"""
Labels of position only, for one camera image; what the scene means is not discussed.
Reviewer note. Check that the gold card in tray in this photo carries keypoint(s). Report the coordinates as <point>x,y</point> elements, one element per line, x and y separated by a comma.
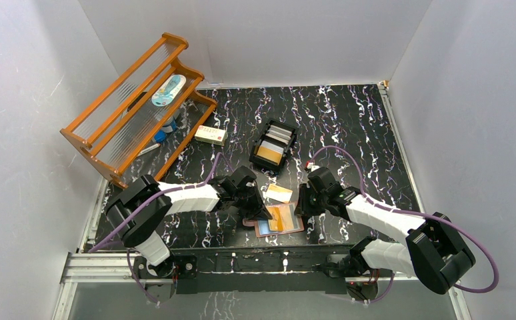
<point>269,154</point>

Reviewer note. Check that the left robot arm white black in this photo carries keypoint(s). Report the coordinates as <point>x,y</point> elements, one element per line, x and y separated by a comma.
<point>138,210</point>

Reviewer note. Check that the blue cap bottle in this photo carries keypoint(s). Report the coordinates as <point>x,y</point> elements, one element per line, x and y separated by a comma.
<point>169,127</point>

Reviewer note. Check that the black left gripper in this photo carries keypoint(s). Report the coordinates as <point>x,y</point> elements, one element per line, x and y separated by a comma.
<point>254,201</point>

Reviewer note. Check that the white pen under shelf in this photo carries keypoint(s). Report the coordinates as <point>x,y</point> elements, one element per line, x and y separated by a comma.
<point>149,149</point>

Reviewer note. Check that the gold VIP card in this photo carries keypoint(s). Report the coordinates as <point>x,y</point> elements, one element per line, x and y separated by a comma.
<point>275,222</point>
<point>278,193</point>

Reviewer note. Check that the gold credit card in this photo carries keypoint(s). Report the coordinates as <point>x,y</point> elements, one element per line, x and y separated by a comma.
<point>288,217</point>

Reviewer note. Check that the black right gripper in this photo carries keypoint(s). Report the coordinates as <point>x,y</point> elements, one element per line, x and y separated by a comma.
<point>304,207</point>

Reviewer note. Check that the grey white card stack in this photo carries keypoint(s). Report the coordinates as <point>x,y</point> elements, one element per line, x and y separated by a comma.
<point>279,134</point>

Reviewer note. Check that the orange wooden shelf rack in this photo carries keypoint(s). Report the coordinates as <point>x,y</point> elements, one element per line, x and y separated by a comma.
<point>122,121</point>

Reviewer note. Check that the white red small box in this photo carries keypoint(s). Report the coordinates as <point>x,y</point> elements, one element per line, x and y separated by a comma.
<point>211,135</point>

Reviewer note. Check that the white blue tube package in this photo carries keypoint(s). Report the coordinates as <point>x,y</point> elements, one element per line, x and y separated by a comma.
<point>169,90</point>

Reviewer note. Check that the black card tray box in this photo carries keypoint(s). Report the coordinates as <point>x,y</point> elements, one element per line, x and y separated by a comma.
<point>273,144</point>

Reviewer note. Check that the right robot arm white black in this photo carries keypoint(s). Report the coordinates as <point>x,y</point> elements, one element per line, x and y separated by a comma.
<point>427,248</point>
"""
-- Exercise prompt --
Reproduce the lines of the entries above exactly, but only from the line containing "Reviewer note. Check that the white red" through the final line.

-- Task output --
Reviewer note. Check that the white red small box in this photo carries keypoint(s). Report the coordinates as <point>x,y</point> elements, one element per line, x and y separated by a comma.
<point>211,135</point>

Reviewer note. Check that the white blue tube package in this photo carries keypoint(s). Report the coordinates as <point>x,y</point> elements, one element per line, x and y separated by a comma.
<point>169,90</point>

Reviewer note. Check that the black card tray box in this photo carries keypoint(s). Report the coordinates as <point>x,y</point> elements, one element per line, x and y separated by a comma.
<point>273,144</point>

Reviewer note. Check that the right robot arm white black in this photo carries keypoint(s). Report the coordinates as <point>x,y</point> elements, one element per line, x and y separated by a comma.
<point>427,248</point>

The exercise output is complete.